I think that one of the simple beauties of owning a home is the feeling of having outsmarted your apartment neighbors, that is if you have apartment neighbors to begin with.
For example, just as Thunderhoof clip-clopped about her apartment above mine in the last place I lived, making my life a daily, and nightly, kind of hell, so does the family above me bowl all day and all night. No kidding. From the sounds I’ve had to listen to and analyze coming from my neighbors above, plus the sounds I’ve listened to and analyzed from my many visits to many bowling establishments – they’re bowling. As a matter of fact, my audio analyses of my upstairs neighbor is of such thorough detail and study, I’m convinced that they’re using house-balls (two blue 14 pounders, one green 12 pounder, and one, orange-ish/pink 8 pounder), they don’t wear proper bowling shoes, and instead of where a dishwasher should be there’s a Brunswick pin resetting machine.
But the power and beauty of buying a home has instilled in me a kind of defiance.
You see, just this past Friday Lisa and I won a bid on our first home.

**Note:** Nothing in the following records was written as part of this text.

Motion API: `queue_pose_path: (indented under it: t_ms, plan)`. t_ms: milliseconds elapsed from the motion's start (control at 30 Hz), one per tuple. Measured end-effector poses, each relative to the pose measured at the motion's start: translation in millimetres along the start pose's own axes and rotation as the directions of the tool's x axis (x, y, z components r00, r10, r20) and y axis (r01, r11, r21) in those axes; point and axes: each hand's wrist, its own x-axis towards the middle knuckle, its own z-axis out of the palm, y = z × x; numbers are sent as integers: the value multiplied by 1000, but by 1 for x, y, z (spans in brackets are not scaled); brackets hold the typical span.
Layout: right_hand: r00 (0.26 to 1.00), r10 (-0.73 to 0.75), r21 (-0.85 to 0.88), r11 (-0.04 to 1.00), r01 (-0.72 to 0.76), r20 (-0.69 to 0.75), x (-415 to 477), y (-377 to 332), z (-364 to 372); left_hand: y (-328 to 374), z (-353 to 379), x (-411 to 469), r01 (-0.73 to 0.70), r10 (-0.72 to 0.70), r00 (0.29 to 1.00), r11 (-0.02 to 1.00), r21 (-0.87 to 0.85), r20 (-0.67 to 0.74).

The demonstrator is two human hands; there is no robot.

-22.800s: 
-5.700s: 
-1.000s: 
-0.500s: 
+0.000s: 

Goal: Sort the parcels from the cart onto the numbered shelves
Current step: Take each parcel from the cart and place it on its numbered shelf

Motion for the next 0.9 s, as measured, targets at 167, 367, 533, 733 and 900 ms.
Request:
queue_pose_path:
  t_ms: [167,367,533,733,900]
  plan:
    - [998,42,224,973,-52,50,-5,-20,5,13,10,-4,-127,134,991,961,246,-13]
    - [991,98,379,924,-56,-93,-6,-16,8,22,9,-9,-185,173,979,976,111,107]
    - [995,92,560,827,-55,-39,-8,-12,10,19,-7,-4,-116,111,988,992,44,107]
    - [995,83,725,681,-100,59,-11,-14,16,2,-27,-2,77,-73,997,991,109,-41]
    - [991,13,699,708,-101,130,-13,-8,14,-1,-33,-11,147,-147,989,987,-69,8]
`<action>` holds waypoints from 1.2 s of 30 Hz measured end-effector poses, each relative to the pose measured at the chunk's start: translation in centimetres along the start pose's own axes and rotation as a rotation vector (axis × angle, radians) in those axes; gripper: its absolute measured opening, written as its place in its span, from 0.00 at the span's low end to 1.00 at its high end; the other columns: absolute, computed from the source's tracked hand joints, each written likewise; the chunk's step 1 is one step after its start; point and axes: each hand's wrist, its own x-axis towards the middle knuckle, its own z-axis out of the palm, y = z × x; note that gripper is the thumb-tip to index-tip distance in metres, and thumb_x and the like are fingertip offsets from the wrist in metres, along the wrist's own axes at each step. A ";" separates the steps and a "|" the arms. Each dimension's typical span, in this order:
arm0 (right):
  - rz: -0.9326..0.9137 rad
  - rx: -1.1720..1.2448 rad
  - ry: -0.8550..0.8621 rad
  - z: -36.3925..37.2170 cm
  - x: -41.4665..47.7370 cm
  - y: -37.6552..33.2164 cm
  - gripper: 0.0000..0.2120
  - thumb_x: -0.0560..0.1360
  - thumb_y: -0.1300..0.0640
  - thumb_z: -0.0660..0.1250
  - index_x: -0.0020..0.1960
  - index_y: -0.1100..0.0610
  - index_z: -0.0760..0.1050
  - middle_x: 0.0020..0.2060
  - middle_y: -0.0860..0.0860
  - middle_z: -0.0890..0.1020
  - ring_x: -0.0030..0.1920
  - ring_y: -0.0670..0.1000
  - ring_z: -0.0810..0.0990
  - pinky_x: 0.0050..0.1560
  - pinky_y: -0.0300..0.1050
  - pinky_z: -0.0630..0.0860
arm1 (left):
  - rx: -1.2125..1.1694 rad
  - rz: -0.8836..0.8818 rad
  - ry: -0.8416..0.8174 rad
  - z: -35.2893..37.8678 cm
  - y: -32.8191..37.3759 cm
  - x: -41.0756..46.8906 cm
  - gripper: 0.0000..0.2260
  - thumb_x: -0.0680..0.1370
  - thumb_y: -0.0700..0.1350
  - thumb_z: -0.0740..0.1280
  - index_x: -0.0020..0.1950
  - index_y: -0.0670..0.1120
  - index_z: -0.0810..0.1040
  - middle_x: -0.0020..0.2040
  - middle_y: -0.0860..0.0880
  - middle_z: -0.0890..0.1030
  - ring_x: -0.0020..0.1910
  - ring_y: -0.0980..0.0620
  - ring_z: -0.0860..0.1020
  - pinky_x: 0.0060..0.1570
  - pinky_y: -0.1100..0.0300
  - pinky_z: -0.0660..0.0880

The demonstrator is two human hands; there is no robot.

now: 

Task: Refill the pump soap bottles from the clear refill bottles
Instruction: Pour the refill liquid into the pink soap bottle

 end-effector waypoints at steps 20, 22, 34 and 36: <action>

And immediately after that we went to a ballgame. We had crappy seats – way up high and cold. But then Dave’s sister called one of our cel phones, informed us that she was in Luxury Suite #54, and had four upgrade passes just waiting for us. We then went to a luxury suite where it was warm, the food and drinks were free, and we watched Barry Bonds knock #662 in a line drive into the bleachers. The Giants still lost, but I was CONVINCED that Barry hit that one out in celebration of Lisa and me getting a home.
When the game was over, and I had lost my voice from screaming, “I BOUGHT A HOUSE!” while everyone else was chanting, “Barry! Barry! Barry!”, there was still the bowlers upstairs to listen to.
Every night when I come home, and I hear those bowlers, I have to relearn, each and every night, to drown them out. But not Friday night. No… On Friday night I just listened and laughed. I laughed and laughed and danced with my wife around the confined space of our small apartment.
The Bowlers were at it again, we agreed, but we outsmarted them. See, pretty soon, in a little over a few weeks to be exact, The Bowlers will be at it again, carrying out their agenda of Aggravating The Smash Family – but to no avail. They’ll be bowling and bowling and bowling, but Lisa and I will be sleeping and snuggling and embracing peace and quiet for the very first time in our lives.
Yet another facet of beauty in this whole home buying process is that my house, my LAND, is so big that, if I wanted to, I could put a couple full, regulation sized, bowling lanes just to the side of my home. I could do this, and I could bowl, and I could know that the bowlers upstairs from me this very instant are bowling in tight, cramped spaces – fooling themselves to believe that they are, in any way, preparing themselves for regulation play.
Just after I bought the house, I told my parents all about it. They were overjoyed and thrilled and happier than ever. My mother told me, or at least she tried, about how now life is serious – that there’re mortgages, and bills, and taxes, and this, and that… I told her, “I know, but then again there’s no more circling for parking, no more sharing walls with neighbors, no more cramped spaces, and nobody bowling on my roof.” She laughed.
I’m a homeowner now, and as soon as escrow closes, I’m a home dweller again as well. No more throwing money down the drain in the guise of ‘rent’. From now on, every time I pay myself ‘rent’, I’m actually investing my money. Hot damn. I’ll be making money as I sleep.
I’ll be making money as I sleep in peace and quiet and absolute comfort. Home at last.